June 3, 2011
“The American Academy of Actuaries…urges action to restore the long-term solvency and financial sustainability of the [Medicare] program… Failure to act now will necessitate far more drastic actions later.” (bold in original) --American Academy of Actuaries May 2011
- Who really put an end to Medicare “as we know it”? President Obama and Democrats.
- President Obama and Democrats impose strict controls on both the amount and volume of future Medicare services and payments. Enforcing these controls will be a board of 15 unelected bureaucrats dubbed an “Independent Payment Advisory Board” who will decide which benefits to cut and how much less to pay providers.

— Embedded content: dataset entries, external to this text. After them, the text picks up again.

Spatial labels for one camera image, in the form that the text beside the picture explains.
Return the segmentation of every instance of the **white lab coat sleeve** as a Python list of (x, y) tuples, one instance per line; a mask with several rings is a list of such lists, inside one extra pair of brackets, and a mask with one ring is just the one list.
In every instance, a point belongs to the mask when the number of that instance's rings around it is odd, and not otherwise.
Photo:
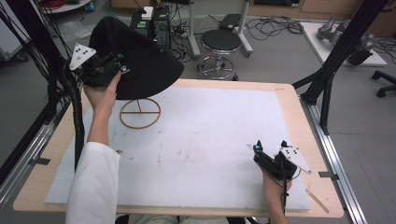
[(67, 200), (66, 224), (110, 224), (116, 218), (120, 155), (85, 144)]

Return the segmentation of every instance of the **black hat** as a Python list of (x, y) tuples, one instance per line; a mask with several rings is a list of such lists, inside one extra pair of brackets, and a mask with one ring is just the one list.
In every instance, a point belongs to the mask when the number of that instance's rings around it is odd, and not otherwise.
[(89, 47), (101, 58), (110, 53), (123, 55), (118, 100), (144, 99), (164, 91), (184, 70), (172, 53), (113, 17), (99, 21)]

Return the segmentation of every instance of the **black stool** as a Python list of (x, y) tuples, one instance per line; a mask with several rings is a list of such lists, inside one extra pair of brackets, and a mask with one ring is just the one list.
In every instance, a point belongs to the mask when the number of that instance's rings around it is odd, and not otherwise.
[(198, 64), (197, 69), (200, 72), (198, 78), (204, 74), (213, 79), (224, 79), (232, 75), (234, 81), (239, 79), (233, 70), (233, 63), (221, 56), (235, 53), (241, 47), (238, 35), (225, 30), (211, 30), (202, 35), (201, 44), (204, 49), (216, 55), (206, 57)]
[(376, 96), (384, 97), (387, 95), (385, 93), (386, 91), (396, 91), (396, 77), (392, 77), (386, 73), (376, 70), (372, 76), (372, 79), (377, 80), (381, 77), (392, 83), (393, 85), (379, 89), (379, 91), (376, 93)]

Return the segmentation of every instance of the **circular wooden frame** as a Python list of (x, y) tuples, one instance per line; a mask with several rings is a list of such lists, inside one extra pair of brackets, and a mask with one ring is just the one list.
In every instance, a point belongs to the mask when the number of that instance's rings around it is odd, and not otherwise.
[[(156, 101), (154, 101), (154, 100), (152, 100), (152, 99), (150, 99), (150, 98), (141, 99), (141, 100), (151, 101), (152, 103), (154, 103), (154, 104), (158, 107), (158, 111), (142, 111), (142, 107), (141, 107), (140, 104), (139, 104), (139, 101), (140, 101), (140, 100), (132, 100), (132, 101), (129, 101), (128, 103), (126, 103), (126, 104), (122, 107), (122, 109), (121, 109), (121, 111), (120, 111), (120, 120), (121, 120), (122, 124), (125, 125), (126, 127), (132, 128), (132, 129), (144, 129), (144, 128), (147, 128), (147, 127), (153, 125), (153, 124), (154, 124), (155, 122), (157, 122), (157, 120), (160, 118), (160, 116), (161, 116), (161, 107), (160, 107), (160, 105), (159, 105)], [(124, 111), (125, 107), (126, 107), (128, 104), (133, 103), (134, 101), (137, 102), (137, 106), (139, 107), (139, 111)], [(145, 125), (145, 126), (133, 126), (133, 125), (127, 124), (127, 123), (122, 119), (122, 115), (124, 115), (124, 114), (130, 114), (130, 115), (134, 115), (134, 114), (158, 114), (158, 116), (157, 116), (157, 118), (156, 118), (154, 121), (152, 121), (152, 122), (151, 122), (150, 124), (148, 124), (148, 125)]]

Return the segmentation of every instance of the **person's arm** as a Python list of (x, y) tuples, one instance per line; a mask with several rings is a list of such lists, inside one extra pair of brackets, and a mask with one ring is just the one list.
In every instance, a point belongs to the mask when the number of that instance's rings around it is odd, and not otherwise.
[(66, 224), (114, 223), (120, 155), (108, 146), (108, 121), (116, 101), (118, 73), (104, 89), (84, 87), (92, 105), (92, 126), (67, 200)]
[(285, 224), (288, 221), (282, 211), (282, 181), (273, 180), (267, 173), (262, 172), (262, 191), (268, 205), (268, 215), (272, 224)]

- The Office of the Medicare Actuary predicts by the end of this decade Medicare will pay doctors even less than Medicaid pays and, by then, one in seven hospitals will have to leave the Medicare system. So the Medicare Actuary cannot but conclude “large reductions in Medicare payment rates to physicians would likely have serious implications for beneficiary access to care; utilization, intensity, and quality of services.”

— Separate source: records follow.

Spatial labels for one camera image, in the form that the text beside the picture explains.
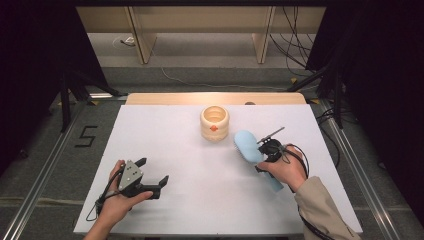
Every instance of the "white table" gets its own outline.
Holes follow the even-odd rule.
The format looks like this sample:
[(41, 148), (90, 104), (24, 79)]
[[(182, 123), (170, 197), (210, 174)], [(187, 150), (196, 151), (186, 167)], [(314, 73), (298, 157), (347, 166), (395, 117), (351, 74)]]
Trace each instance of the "white table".
[(309, 105), (224, 105), (230, 132), (218, 143), (200, 134), (205, 105), (126, 105), (118, 114), (92, 187), (76, 224), (85, 219), (104, 190), (118, 159), (147, 158), (142, 183), (157, 184), (169, 175), (159, 200), (135, 206), (111, 231), (131, 236), (276, 236), (302, 233), (293, 193), (274, 192), (266, 178), (245, 162), (233, 144), (234, 134), (249, 130), (260, 139), (274, 136), (295, 143), (309, 159), (310, 176), (319, 176), (344, 221), (362, 229), (336, 172)]

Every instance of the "black cable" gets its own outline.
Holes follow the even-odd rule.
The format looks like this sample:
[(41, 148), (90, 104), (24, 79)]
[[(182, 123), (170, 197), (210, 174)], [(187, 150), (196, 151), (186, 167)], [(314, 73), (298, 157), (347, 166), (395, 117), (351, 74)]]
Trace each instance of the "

- Today, access is a problem for Medicare beneficiaries. A recent AMA member survey reveals nearly a third of primary care physicians already restrict the number of Medicare patients in their practice mainly on account of low and unreliable payment.
- Yet President Obama and Democrats have no plan to avert a crisis they themselves have exacerbated. In fact, the Medicare Trustees just announced Medicare’s Hospital Insurance (HI) Trust Fund will become insolvent in 2024; five years sooner than predicted only a year ago. CBO predicts it could happen even sooner.
- “The projected [Medicare Hospital Insurance] HI deficit over the next 75 years is 0.79 percent of taxable payroll. Eliminating this deficit would require an immediate 24 percent increase in payroll taxes or an immediate 17 percent reduction in benefits—or some combination of the two. Delaying action would require more drastic tax increases or benefit reductions in the future.” (emphasis added)
- Insolvency of Medicare’s HI Trust Fund would be disastrous. According to CMS, “If assets were exhausted, payments to health plans and providers could be made only from ongoing tax revenues, which would be inadequate to cover total costs. Beneficiary access to health care services would rapidly be curtailed.” The Medicare Actuary leaves no doubt: “Medicare beneficiaries would almost certainly face increasingly severe problems with access to care.”
- This looming crisis is not limited to traditional Medicare. Medicare Advantage (Medicare Part C) which leverages private plans to deliver enhanced Medicare benefits likely would be fundamentally harmed. The Medicare Actuary predicts MA enrollment could be cut in half by 2017 if nothing changes. Today, nearly all Medicare beneficiaries have access to an MA plan and nearly a quarter are enrolled in one.
So when Democrats say that House Republicans will end Medicare “as we know it,” they’re just being modest. President Obama and Democrats already ended Medicare last year with their government takeover of healthcare.